Adicionar cozinhas e aumentar quartos para atender aos regulamentos também poderia reduzir o número de quartos, uma medida contraproducente, disse Ginsberg. Também poderia inflar os custos, transformando uma reforma padrão de hotel – algo em torno de US $ 3 milhões em mudanças cosméticas – numa reforma de US$ 30 milhões.
O processo parece tão assustador que um investidor interessado em converter um hotel de 60 quartos no Lower East Side está ficando nervoso, disse Ginsberg, que está avaliando o local para o investidor.
Desde a primavera passada, Ginsberg consultou cerca de meia dúzia de outros hotéis para clientes semelhantes. “Com a destruição da indústria do turismo, está na hora de agir”, disse ele.
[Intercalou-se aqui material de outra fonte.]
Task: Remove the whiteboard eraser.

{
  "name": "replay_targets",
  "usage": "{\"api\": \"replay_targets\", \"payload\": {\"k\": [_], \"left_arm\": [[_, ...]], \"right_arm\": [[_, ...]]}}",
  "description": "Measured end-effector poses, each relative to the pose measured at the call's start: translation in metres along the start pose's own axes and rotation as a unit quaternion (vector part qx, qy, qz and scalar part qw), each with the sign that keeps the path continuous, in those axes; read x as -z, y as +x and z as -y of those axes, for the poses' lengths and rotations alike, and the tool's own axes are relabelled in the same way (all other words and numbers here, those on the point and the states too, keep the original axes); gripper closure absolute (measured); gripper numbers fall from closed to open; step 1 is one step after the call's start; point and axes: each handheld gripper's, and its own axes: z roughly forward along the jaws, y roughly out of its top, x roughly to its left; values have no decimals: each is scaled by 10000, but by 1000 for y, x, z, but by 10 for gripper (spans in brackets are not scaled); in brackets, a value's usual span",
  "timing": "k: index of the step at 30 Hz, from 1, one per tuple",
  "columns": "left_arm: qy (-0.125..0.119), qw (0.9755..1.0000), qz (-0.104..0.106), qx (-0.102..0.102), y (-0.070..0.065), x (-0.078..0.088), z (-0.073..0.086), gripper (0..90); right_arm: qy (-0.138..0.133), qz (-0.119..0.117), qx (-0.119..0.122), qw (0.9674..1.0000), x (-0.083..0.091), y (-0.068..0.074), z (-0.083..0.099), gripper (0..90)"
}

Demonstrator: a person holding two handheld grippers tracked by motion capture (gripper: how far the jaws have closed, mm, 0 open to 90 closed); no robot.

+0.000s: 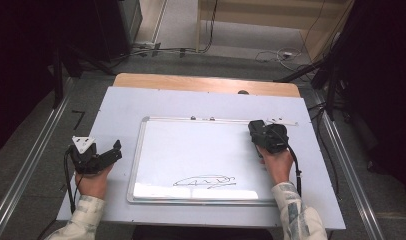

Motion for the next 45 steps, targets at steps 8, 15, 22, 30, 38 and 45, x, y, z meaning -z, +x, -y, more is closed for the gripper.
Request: {"api": "replay_targets", "payload": {"k": [8,15,22,30,38,45], "left_arm": [[-1,10000,-4,1,0,0,0,101],[2,10000,-1,11,0,0,0,101],[-4,10000,1,-18,-1,0,0,101],[-8,10000,0,-30,-1,0,0,100],[-10,10000,2,-16,-1,0,0,101],[-15,10000,8,-25,-1,1,0,100]], "right_arm": [[-36,-70,20,10000,12,1,10,389],[-10,-96,36,9999,20,2,18,389],[-48,-169,109,9998,30,7,23,389],[-50,-264,231,9994,35,15,29,389],[-36,-299,267,9992,36,18,31,389],[-34,-305,269,9992,37,18,32,389]]}}
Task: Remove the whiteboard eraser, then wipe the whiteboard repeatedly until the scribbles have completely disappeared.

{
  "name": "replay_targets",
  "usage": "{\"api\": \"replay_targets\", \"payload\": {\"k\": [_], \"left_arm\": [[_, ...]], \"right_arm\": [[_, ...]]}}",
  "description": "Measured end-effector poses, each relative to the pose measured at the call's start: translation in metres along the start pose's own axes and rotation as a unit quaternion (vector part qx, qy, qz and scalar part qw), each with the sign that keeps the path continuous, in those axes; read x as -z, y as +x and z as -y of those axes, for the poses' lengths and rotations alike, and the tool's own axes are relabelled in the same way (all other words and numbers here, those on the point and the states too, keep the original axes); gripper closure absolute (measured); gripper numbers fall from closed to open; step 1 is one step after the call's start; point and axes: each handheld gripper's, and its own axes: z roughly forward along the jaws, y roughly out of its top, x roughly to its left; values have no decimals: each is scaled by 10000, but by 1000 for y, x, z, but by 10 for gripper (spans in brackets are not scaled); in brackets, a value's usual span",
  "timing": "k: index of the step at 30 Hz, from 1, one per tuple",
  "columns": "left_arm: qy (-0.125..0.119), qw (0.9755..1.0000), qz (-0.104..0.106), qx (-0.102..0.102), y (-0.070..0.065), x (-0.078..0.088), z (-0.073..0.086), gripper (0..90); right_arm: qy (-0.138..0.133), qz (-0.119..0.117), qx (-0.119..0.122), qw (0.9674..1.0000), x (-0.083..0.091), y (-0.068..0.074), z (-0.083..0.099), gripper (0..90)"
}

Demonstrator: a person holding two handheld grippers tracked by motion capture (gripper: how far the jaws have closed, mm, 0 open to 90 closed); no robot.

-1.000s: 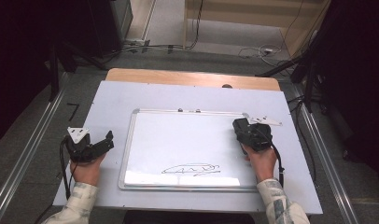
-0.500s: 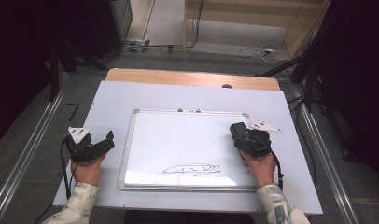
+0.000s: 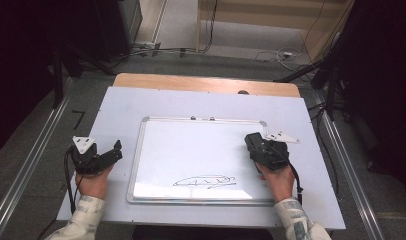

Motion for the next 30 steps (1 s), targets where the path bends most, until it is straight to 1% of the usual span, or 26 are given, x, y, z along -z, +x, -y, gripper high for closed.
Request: {"api": "replay_targets", "payload": {"k": [9,16,18,24,30], "left_arm": [[-15,10000,12,18,0,0,0,100],[-14,10000,27,9,0,1,0,100],[-16,10000,27,16,0,1,0,100],[-35,10000,53,7,-1,2,0,100],[-22,10000,81,-13,-2,3,0,100]], "right_arm": [[-29,-59,20,10000,2,3,2,388],[13,-84,19,10000,2,7,6,388],[-6,-153,26,9999,4,10,8,388],[-12,-210,49,9998,7,17,11,388],[62,-275,133,9995,8,28,16,388]]}}
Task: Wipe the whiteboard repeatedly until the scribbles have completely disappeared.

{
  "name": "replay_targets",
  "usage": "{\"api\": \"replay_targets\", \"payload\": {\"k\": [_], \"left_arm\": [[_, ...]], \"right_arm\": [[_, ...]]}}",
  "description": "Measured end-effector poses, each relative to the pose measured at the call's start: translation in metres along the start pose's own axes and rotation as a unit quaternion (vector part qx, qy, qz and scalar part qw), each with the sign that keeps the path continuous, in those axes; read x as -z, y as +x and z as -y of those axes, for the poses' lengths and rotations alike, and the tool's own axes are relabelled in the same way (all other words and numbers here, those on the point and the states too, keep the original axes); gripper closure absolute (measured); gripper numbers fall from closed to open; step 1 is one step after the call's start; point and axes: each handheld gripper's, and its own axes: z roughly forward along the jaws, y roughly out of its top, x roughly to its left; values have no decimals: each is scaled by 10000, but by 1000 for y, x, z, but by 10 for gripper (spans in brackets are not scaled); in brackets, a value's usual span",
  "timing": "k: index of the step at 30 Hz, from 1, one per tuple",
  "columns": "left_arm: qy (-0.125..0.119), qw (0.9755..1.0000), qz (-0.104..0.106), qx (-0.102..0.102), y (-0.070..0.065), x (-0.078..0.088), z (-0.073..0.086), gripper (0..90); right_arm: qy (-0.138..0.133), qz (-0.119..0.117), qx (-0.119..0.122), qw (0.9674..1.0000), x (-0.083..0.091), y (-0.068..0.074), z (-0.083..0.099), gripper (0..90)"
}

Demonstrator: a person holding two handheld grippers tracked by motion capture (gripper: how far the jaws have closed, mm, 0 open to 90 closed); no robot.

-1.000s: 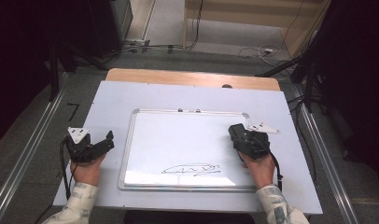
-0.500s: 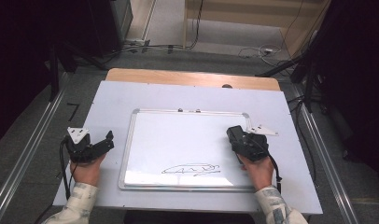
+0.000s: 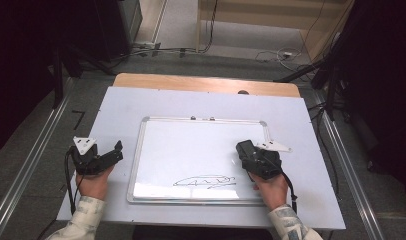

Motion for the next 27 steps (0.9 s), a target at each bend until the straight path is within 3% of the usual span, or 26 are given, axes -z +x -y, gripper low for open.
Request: {"api": "replay_targets", "payload": {"k": [17,27], "left_arm": [[-13,10000,4,-5,0,0,0,100],[-10,10000,18,-12,0,0,0,100]], "right_arm": [[87,-137,331,9993,-4,27,9,388],[207,-161,500,9984,-12,33,14,389]]}}
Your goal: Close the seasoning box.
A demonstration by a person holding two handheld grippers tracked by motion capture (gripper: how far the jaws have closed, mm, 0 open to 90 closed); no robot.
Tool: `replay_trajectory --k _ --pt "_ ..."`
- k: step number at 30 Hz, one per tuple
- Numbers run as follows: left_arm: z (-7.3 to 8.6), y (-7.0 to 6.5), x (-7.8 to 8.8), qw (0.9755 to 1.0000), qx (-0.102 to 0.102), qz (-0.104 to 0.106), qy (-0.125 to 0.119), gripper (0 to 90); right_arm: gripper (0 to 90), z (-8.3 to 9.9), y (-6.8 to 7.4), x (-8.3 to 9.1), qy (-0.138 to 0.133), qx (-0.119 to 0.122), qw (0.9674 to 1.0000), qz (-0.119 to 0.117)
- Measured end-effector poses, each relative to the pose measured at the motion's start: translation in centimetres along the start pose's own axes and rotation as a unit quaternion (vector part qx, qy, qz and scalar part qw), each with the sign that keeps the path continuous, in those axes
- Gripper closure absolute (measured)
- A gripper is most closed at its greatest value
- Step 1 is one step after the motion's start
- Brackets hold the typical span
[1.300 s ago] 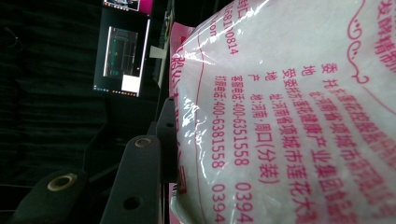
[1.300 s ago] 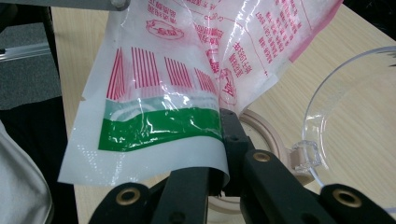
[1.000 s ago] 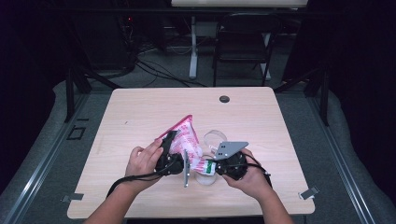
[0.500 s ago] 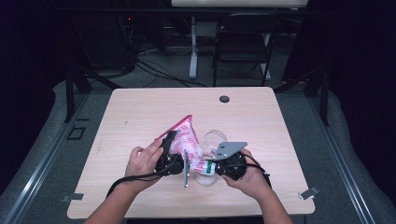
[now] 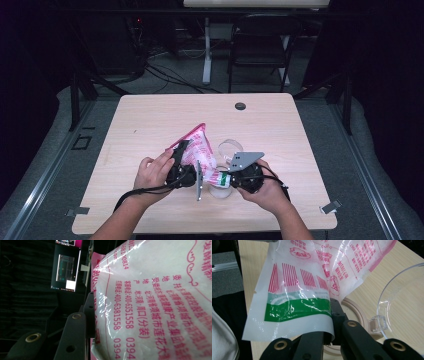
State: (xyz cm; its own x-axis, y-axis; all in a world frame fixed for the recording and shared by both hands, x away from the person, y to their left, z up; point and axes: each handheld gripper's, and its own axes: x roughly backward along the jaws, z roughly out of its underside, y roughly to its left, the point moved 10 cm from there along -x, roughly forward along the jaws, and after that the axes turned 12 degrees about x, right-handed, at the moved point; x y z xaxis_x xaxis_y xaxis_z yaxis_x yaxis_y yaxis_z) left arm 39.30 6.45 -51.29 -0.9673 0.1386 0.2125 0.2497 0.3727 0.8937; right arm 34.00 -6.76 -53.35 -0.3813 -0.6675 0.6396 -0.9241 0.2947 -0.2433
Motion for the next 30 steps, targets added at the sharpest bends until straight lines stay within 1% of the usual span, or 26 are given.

O orçamento do estado aprovado neste mês aloca US$ 100 milhões para reinventar hotéis e transformá-los em moradias populares. Além disso, US$ 270 milhões do plano federal de resgate americano estão destinados aos desabrigados em Nova York, e esses fundos também podem ajudar a financiar conversões. “Há uma sensação de oportunidades concretas aqui”, disse Kavanaugh.
Fechando o círculo
Numa cidade onde as renovações vivem reviravoltas estranhas – igrejas se transformaram em boates, fábricas em lojas de moda e correios em estações de trem – não é de surpreender que alguns prédios possam voltar ao seu propósito original anos depois.
É o que está acontecendo no 960 Sixth Ave., edifício de mármore de 16 andares na West 35th Street que foi inaugurado como prédio de escritórios, teve uma breve vida como hotel e agora está pronto para receber os trabalhadores novamente em maio.
As escrivaninhas são alugadas por cerca de US$ 500 ao mês, em aluguéis de até 30 dias, disse Richard Beyda, um dos fundadores da Yard, que examinou vários outros alojamentos antes de parar por lá.
“Parecia um hotel, mas aí fizemos nossa estética usual”, disse Beyda sobre seu primeiro trabalho de conversão de hotel para escritório. E se algumas pessoas podem olhar para os prédios de escritórios vazios ao redor e torcer o nariz, Beyda vê um ecossistema que está se adaptando.
Os trabalhadores que não querem mais viver no esquema das 9h às 17h talvez acabem voltando, animando-se com a estratégia de local de trabalho mais flexível de sua empresa. “Pode ser o único lado bom da pandemia”, disse ele.
E pelo menos um proprietário está pensando em fazer um redirecionamento total: demolição.
A Vornado Realty Trust neste mês anunciou planos de demolir o Hotel Pennsylvania, edifício de 1.700 quartos em frente ao Madison Square Garden que foi inaugurado em 1919, mas que está fechado há mais de um ano, e substituí-lo por uma torre de escritórios com camadas de jardins ao ar livre.
O Hotel Pennsylvania “já passou de sua glória e data de validade décadas atrás”, disse Steven Roth, presidente da Vornado, em carta aos acionistas. Mas ele também sugeriu que havia problemas anteriores com o setor hoteleiro da cidade.
“A matemática do hotel se deteriorou significativamente nos últimos cinco anos”, escreveu Roth, “vítima do excesso de oferta, dos custos, dos impostos incessantemente crescentes e de uma planta envelhecida”. / Tradução de Renato Prelorentzou.